I thought long and hard how to name this one. And in a nutshell – current title is accurate. This is a story of one unfortunate purchase from a friend of mine with a somewhat happy ending. It unfolded somewhere around year 2014 and took a while to come to a conclusion.
So I got an excited call from an owner telling me that he had a good deal on some Sansui speakers to match his same brand amp. There are couple problems though and he want’s me to look at it. Unsuspectingly I said sure, I will take a look – send them in. If I only knew back then what I was getting into I wouldn’t be so light-minded.
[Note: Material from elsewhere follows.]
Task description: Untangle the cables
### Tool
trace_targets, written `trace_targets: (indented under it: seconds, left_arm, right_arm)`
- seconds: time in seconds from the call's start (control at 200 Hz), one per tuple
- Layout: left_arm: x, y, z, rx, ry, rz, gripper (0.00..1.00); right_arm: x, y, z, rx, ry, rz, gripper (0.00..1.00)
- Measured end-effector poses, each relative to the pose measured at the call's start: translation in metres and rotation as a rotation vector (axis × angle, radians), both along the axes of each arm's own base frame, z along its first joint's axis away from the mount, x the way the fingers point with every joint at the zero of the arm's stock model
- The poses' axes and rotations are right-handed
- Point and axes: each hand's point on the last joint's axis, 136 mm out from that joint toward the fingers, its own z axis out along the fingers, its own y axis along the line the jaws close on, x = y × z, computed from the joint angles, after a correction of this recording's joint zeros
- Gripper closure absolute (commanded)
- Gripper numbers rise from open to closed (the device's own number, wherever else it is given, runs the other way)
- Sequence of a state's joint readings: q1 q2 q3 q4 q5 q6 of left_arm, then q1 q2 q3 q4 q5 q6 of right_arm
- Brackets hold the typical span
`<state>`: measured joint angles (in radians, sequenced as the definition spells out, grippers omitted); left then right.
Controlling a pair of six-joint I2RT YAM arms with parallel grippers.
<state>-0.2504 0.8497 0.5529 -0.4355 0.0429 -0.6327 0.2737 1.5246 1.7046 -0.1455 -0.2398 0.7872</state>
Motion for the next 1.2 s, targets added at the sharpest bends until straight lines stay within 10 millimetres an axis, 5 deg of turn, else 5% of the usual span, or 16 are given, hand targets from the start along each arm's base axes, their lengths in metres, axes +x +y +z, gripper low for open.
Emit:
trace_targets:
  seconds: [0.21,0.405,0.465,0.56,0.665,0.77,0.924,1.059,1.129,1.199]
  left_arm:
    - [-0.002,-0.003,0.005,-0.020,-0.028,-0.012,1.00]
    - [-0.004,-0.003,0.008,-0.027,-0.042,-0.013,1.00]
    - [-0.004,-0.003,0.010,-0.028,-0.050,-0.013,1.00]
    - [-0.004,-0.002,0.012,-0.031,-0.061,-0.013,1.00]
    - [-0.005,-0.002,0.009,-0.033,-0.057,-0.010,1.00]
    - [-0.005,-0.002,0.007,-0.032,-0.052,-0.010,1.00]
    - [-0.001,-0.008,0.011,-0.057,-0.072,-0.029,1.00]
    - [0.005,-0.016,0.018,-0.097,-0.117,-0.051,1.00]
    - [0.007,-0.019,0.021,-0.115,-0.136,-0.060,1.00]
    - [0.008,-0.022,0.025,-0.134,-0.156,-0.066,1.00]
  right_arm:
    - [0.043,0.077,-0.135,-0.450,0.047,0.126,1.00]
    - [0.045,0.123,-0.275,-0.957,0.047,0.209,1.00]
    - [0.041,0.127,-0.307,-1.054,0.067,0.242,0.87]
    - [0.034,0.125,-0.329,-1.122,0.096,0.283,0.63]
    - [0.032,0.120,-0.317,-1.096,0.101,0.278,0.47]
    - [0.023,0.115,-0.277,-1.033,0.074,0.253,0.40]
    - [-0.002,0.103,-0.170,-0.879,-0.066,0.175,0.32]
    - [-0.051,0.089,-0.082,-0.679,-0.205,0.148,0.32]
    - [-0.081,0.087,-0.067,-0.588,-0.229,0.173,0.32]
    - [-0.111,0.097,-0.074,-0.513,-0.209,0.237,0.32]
I didn’t had any previous experience with Sansui speakers. So I was totally free of any predispositions. Almost. I did had a Japanese speakers once, Technics SB-L95, and they were nothing to write home about. Despite of their good sensitivity, they could do one thing – play loud. That’s more or less it. Oh yeah, and the box was made from paper. Ok, it might be 8mm MDF, but you get the idea. And I totally get it – it’s shipping. You can’t send speaker box, weighting some 60kg, half around the globe and hope it will be competitive price wise. It’s just not a feasible business model. At least not in a Hi-Fi segment.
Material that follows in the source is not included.